Source material:
_____

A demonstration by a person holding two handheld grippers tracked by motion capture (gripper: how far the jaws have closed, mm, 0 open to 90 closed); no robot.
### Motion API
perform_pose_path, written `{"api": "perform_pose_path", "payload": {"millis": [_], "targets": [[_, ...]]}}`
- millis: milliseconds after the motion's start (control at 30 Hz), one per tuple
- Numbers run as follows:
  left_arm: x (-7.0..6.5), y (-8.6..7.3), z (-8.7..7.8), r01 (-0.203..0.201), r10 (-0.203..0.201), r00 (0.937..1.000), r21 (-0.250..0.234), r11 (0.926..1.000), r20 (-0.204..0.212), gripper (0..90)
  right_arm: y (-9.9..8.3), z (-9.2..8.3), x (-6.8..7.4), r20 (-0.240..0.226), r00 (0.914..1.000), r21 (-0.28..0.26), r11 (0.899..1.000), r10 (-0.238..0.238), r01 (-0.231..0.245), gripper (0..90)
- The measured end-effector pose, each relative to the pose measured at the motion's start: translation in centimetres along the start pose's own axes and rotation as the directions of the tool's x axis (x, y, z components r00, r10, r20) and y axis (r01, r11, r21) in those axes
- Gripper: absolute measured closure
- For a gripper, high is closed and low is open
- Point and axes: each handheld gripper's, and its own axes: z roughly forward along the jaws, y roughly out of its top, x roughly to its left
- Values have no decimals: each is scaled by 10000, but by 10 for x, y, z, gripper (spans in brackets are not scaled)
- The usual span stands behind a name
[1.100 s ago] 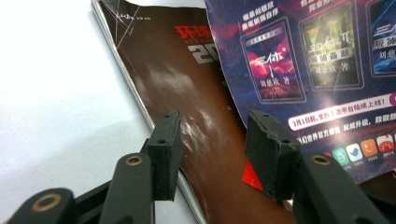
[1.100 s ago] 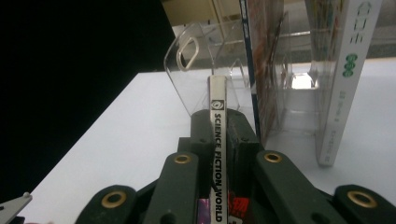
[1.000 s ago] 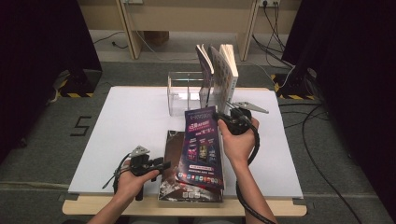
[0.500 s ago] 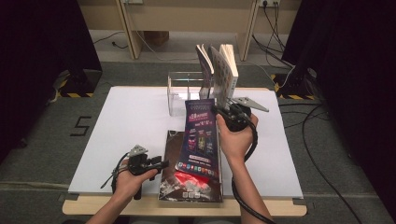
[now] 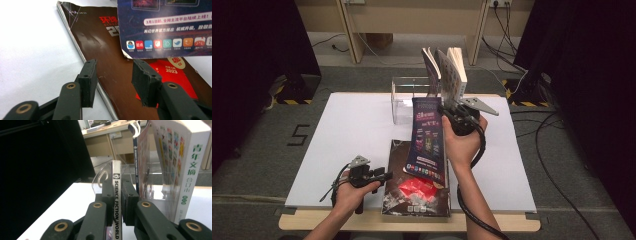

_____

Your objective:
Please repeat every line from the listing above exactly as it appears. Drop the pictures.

Solved problem:
A demonstration by a person holding two handheld grippers tracked by motion capture (gripper: how far the jaws have closed, mm, 0 open to 90 closed); no robot.
### Motion API
perform_pose_path, written `{"api": "perform_pose_path", "payload": {"millis": [_], "targets": [[_, ...]]}}`
- millis: milliseconds after the motion's start (control at 30 Hz), one per tuple
- Numbers run as follows:
  left_arm: x (-7.0..6.5), y (-8.6..7.3), z (-8.7..7.8), r01 (-0.203..0.201), r10 (-0.203..0.201), r00 (0.937..1.000), r21 (-0.250..0.234), r11 (0.926..1.000), r20 (-0.204..0.212), gripper (0..90)
  right_arm: y (-9.9..8.3), z (-9.2..8.3), x (-6.8..7.4), r20 (-0.240..0.226), r00 (0.914..1.000), r21 (-0.28..0.26), r11 (0.899..1.000), r10 (-0.238..0.238), r01 (-0.231..0.245), gripper (0..90)
- The measured end-effector pose, each relative to the pose measured at the motion's start: translation in centimetres along the start pose's own axes and rotation as the directions of the tool's x axis (x, y, z components r00, r10, r20) and y axis (r01, r11, r21) in those axes
- Gripper: absolute measured closure
- For a gripper, high is closed and low is open
- Point and axes: each handheld gripper's, and its own axes: z roughly forward along the jaws, y roughly out of its top, x roughly to its left
- Values have no decimals: each is scaled by 10000, but by 10 for x, y, z, gripper (spans in brackets are not scaled)
- The usual span stands behind a name
[1.100 s ago] 
[1.100 s ago] 
[1.000 s ago] 
[0.500 s ago] 
[now] 

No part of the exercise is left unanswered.